*WORK TO COMPLETE*
An exact transcription of the data below, complete and unaltered, is the expected answer.

*AVAILABLE DATA*
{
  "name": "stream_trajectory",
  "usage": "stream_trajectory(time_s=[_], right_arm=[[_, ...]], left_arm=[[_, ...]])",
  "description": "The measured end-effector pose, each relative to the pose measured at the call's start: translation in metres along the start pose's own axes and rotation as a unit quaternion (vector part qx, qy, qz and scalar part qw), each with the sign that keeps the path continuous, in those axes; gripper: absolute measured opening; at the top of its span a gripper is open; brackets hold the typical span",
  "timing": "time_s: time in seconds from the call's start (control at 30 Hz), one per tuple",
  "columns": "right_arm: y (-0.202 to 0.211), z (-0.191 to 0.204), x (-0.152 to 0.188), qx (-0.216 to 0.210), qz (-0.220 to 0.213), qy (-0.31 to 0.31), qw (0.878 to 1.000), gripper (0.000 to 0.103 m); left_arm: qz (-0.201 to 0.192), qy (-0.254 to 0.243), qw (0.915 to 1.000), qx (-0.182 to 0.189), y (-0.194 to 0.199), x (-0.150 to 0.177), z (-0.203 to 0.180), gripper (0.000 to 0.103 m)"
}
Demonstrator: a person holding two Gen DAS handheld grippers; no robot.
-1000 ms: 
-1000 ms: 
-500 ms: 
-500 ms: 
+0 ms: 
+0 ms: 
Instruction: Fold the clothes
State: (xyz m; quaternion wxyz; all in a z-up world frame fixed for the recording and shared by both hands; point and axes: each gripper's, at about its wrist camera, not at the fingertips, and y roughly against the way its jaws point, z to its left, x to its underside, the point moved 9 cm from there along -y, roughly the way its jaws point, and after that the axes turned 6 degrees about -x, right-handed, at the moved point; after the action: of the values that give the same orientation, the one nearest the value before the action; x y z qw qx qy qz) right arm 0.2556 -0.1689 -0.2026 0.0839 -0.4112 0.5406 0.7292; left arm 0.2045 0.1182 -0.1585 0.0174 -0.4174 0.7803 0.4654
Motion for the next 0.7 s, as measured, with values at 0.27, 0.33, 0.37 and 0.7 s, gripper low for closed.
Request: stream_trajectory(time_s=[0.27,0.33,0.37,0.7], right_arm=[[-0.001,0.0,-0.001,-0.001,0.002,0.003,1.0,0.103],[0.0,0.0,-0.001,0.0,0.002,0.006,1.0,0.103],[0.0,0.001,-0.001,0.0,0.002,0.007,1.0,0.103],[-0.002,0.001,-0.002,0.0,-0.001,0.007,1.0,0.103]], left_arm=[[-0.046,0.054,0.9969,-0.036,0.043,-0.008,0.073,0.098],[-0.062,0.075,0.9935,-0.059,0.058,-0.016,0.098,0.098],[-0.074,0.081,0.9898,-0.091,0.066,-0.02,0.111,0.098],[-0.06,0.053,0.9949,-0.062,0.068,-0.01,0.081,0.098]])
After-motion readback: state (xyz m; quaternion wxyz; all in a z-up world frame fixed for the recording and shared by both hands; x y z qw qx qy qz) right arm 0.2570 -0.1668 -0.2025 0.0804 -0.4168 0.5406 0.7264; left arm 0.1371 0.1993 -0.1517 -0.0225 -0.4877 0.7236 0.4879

*SOLUTION TO THIS TASK*
{
  "name": "stream_trajectory",
  "usage": "stream_trajectory(time_s=[_], right_arm=[[_, ...]], left_arm=[[_, ...]])",
  "description": "The measured end-effector pose, each relative to the pose measured at the call's start: translation in metres along the start pose's own axes and rotation as a unit quaternion (vector part qx, qy, qz and scalar part qw), each with the sign that keeps the path continuous, in those axes; gripper: absolute measured opening; at the top of its span a gripper is open; brackets hold the typical span",
  "timing": "time_s: time in seconds from the call's start (control at 30 Hz), one per tuple",
  "columns": "right_arm: y (-0.202 to 0.211), z (-0.191 to 0.204), x (-0.152 to 0.188), qx (-0.216 to 0.210), qz (-0.220 to 0.213), qy (-0.31 to 0.31), qw (0.878 to 1.000), gripper (0.000 to 0.103 m); left_arm: qz (-0.201 to 0.192), qy (-0.254 to 0.243), qw (0.915 to 1.000), qx (-0.182 to 0.189), y (-0.194 to 0.199), x (-0.150 to 0.177), z (-0.203 to 0.180), gripper (0.000 to 0.103 m)"
}
Demonstrator: a person holding two Gen DAS handheld grippers; no robot.
-1000 ms: 
-1000 ms: 
-500 ms: 
-500 ms: 
+0 ms: 
+0 ms: 
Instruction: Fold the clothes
State: (xyz m; quaternion wxyz; all in a z-up world frame fixed for the recording and shared by both hands; point and axes: each gripper's, at about its wrist camera, not at the fingertips, and y roughly against the way its jaws point, z to its left, x to its underside, the point moved 9 cm from there along -y, roughly the way its jaws point, and after that the axes turned 6 degrees about -x, right-handed, at the moved point; after the action: of the values that give the same orientation, the one nearest the value before the action; x y z qw qx qy qz) right arm 0.2556 -0.1689 -0.2026 0.0839 -0.4112 0.5406 0.7292; left arm 0.2045 0.1182 -0.1585 0.0174 -0.4174 0.7803 0.4654
Motion for the next 0.7 s, as measured, with values at 0.27, 0.33, 0.37 and 0.7 s, gripper low for closed.
Request: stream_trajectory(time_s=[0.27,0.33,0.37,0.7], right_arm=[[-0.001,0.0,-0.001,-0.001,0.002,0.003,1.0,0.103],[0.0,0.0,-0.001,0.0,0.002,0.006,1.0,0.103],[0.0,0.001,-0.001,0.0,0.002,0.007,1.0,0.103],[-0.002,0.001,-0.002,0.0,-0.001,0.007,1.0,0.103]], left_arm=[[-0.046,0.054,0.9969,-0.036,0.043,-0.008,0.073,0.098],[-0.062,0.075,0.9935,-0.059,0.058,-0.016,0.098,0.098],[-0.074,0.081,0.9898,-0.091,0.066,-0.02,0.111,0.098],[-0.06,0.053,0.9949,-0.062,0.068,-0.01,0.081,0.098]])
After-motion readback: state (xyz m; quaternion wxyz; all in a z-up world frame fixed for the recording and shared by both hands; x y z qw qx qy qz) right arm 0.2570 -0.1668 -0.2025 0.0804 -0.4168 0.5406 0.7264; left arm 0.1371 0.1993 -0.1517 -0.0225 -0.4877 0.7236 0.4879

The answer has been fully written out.